**Problem requirements**
Your answer must be an exact copy of every record below.

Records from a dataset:
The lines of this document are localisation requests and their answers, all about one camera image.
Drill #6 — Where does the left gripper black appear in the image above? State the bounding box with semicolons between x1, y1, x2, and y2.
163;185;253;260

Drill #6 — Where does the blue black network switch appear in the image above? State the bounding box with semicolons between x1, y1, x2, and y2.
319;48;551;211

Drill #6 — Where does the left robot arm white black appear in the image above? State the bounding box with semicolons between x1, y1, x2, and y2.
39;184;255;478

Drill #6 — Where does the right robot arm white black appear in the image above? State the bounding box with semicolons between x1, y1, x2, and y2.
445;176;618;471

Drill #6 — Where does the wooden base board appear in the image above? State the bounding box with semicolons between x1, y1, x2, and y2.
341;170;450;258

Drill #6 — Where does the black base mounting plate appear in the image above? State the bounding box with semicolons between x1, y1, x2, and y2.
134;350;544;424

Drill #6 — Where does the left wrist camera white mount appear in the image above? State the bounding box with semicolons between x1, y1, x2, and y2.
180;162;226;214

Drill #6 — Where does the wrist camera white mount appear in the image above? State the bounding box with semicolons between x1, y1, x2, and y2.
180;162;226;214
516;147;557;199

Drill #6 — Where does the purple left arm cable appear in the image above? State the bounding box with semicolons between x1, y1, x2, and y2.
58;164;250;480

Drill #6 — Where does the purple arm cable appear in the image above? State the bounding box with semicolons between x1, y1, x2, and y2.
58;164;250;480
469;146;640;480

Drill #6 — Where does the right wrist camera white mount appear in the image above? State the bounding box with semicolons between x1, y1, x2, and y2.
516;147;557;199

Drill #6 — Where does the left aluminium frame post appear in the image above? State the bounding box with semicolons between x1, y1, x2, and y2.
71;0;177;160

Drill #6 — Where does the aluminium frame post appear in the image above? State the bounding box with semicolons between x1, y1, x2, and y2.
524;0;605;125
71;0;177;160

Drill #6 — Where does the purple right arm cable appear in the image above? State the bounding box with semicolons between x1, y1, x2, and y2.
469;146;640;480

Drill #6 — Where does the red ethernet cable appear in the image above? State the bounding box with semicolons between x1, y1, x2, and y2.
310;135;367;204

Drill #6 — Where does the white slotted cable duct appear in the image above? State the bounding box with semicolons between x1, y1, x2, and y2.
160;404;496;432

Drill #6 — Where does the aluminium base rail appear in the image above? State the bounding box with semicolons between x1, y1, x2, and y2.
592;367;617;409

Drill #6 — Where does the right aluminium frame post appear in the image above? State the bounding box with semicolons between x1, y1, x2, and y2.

**Exercise result**
The lines of this document are localisation requests and their answers, all about one camera image.
Drill #6 — Where does the left gripper black appear in the image above? State the bounding box with semicolons between x1, y1, x2, and y2.
163;185;253;260

Drill #6 — Where does the blue black network switch appear in the image above? State the bounding box with semicolons between x1, y1, x2, and y2.
319;48;551;211

Drill #6 — Where does the left robot arm white black appear in the image above? State the bounding box with semicolons between x1, y1, x2, and y2.
39;184;255;478

Drill #6 — Where does the right robot arm white black appear in the image above? State the bounding box with semicolons between x1, y1, x2, and y2.
445;176;618;471

Drill #6 — Where does the wooden base board appear in the image above? State the bounding box with semicolons between x1, y1, x2, and y2.
341;170;450;258

Drill #6 — Where does the black base mounting plate appear in the image above? State the bounding box with semicolons between x1, y1, x2, and y2.
134;350;544;424

Drill #6 — Where does the left wrist camera white mount appear in the image above? State the bounding box with semicolons between x1, y1, x2, and y2.
180;162;226;214

Drill #6 — Where does the wrist camera white mount appear in the image above? State the bounding box with semicolons between x1, y1, x2, and y2.
180;162;226;214
516;147;557;199

Drill #6 — Where does the purple left arm cable appear in the image above? State the bounding box with semicolons between x1, y1, x2, and y2.
58;164;250;480

Drill #6 — Where does the purple arm cable appear in the image above? State the bounding box with semicolons between x1, y1, x2, and y2.
58;164;250;480
469;146;640;480

Drill #6 — Where does the right wrist camera white mount appear in the image above? State the bounding box with semicolons between x1, y1, x2, and y2.
516;147;557;199

Drill #6 — Where does the left aluminium frame post appear in the image above? State the bounding box with semicolons between x1, y1, x2, and y2.
71;0;177;160

Drill #6 — Where does the aluminium frame post appear in the image above? State the bounding box with semicolons between x1, y1, x2, and y2.
524;0;605;125
71;0;177;160

Drill #6 — Where does the purple right arm cable appear in the image above? State the bounding box with semicolons between x1, y1, x2, and y2.
469;146;640;480

Drill #6 — Where does the red ethernet cable appear in the image above? State the bounding box with semicolons between x1, y1, x2, and y2.
310;135;367;204

Drill #6 — Where does the white slotted cable duct appear in the image above? State the bounding box with semicolons between x1, y1, x2, and y2.
160;404;496;432

Drill #6 — Where does the aluminium base rail appear in the image above? State the bounding box with semicolons between x1, y1, x2, and y2.
592;367;617;409

Drill #6 — Where does the right aluminium frame post appear in the image above? State the bounding box with semicolons between x1, y1, x2, and y2.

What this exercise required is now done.